Karena itu, Wapres juga menekankan pentingnya riset dan inovasi dalam industri energi Indonesia. Sebab, hal ini diperlukan untuk mendorong pengurangan ketergantungan negara pada energi fosil. Indonesia menargetkan setidaknya 23 persen energi Indonesia berasal dari energi baru terbarukan pada 2025, sedangkan pada 2050 bauran tersebut mencapai 31 persen.
Kendati memiliki potensi sumber energi baru terbarukan, saat ini pemanfaatan energi baru terbarukan di Indonesia baru di kisaran 9,15 persen.
Tantangan tak mudah
Direktur SDM PT Pertamina (Persero) Koeshartanto yang membacakan sambutan Direktur Utama PT Pertamina (Persero) Nicke Widyawati juga mengingatkan mengenai tantangan energi yang semakin tak mudah dalam sepuluh tahun ke depan. Sebab, bisnis energi baru terbarukan, kendaraan listrik, dan revolusi digital berkembang pesat.
Karena itu, Universitas Pertamina sebagai bagian Pertamina Group diharapkan mampu melahirkan terobosan-terobosan dan pembaruan-pembaruan. Universitas Pertamina juga diharapkan bisa memberikan sumbangsih sesuai visi-misi korporasi.
”Universitas Pertamina sebagai bagian Pertamina Group diharapkan mampu melahirkan terobosan-terobosan dan pembaruan-pembaruan. Universitas Pertamina juga diharapkan bisa memberikan sumbangsih sesuai visi-misi korporasi.”
Rektor Universitas Pertamina Prof Akhmaloka mengatakan, untuk mengembangkan pendidikan di kampus ini, kemitraan strategis dengan berbagai institusi dikembangkan. Hal ini tidak hanya untuk penyelenggaraan pendidikan, tetapi juga untuk penelitian dan pengabdian masyarakat.
Di kampus yang sudah tiga kali mewisuda mahasiswanya ini, pertukaran pelajar dan dosen serta penyelenggaraan seminar bersama kampus lain dilakukan. Dalam Lustrum dan Dies Natalis ini, Universitas Pertamina juga menjalin kerja sama dengan beberapa institusi, seperti PT XL Axiata.

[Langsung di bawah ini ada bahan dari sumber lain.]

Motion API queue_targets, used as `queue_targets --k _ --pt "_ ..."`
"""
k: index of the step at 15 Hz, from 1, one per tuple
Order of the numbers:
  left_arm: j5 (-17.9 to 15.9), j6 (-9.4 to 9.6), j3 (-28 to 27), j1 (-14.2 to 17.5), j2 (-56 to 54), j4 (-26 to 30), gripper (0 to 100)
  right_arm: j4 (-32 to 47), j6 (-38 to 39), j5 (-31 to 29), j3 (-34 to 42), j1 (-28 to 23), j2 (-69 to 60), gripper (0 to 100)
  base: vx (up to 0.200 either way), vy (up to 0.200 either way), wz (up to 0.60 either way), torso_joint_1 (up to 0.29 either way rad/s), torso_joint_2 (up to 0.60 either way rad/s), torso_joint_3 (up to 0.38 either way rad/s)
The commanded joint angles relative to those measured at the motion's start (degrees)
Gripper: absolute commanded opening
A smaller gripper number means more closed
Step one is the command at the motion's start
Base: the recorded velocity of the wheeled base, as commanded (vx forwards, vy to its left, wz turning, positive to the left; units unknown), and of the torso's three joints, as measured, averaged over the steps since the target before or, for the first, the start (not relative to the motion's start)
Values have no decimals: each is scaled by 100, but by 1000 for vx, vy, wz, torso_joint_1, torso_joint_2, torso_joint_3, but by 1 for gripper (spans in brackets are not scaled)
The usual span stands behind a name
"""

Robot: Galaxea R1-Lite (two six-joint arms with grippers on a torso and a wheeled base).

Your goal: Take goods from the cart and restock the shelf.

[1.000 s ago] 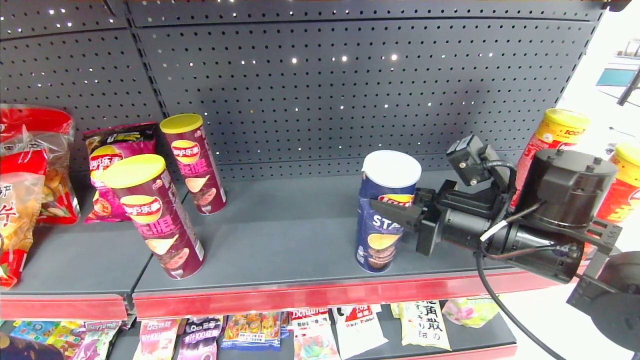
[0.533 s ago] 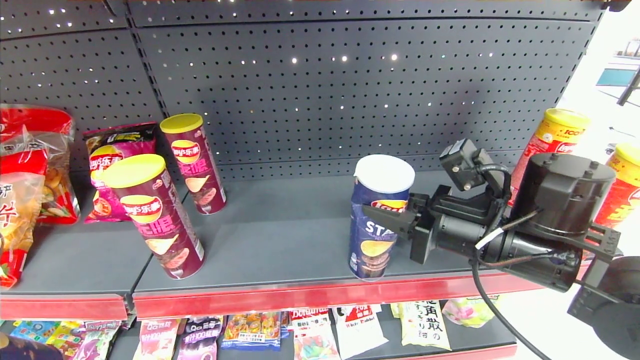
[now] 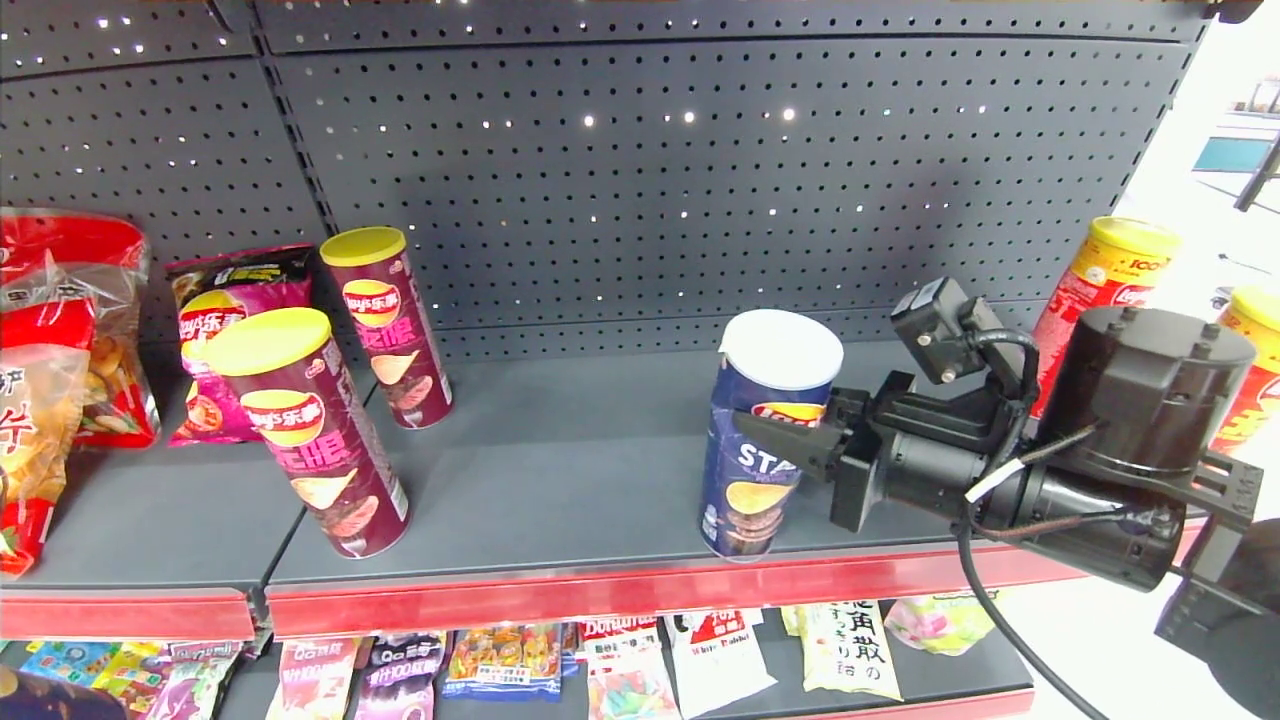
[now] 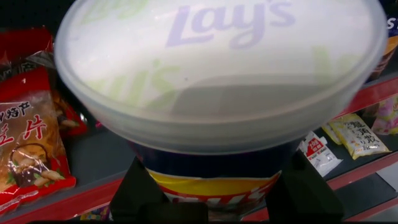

Salah satu kerja sama riset yang dilakukan bersama Kementerian Riset dan Teknologi/Badan Riset Nasional (BRIN) menghasilkan aplikasi bernama Call Up. Menteri Riset dan Teknologi/Kepala BRIN Bambang Brodjonegoro dalam peluncuran aplikasi tersebut menjelaskan, aplikasi Call Up mengedepankan hilirisasi hasil inovasi ilmuwan, praktisi, industri, dan lembaga riset nasional untuk mendukung sinergi triple helix, yakni pemerintah, perguruan tinggi, dan pihak swasta, dalam pembangunan bangsa.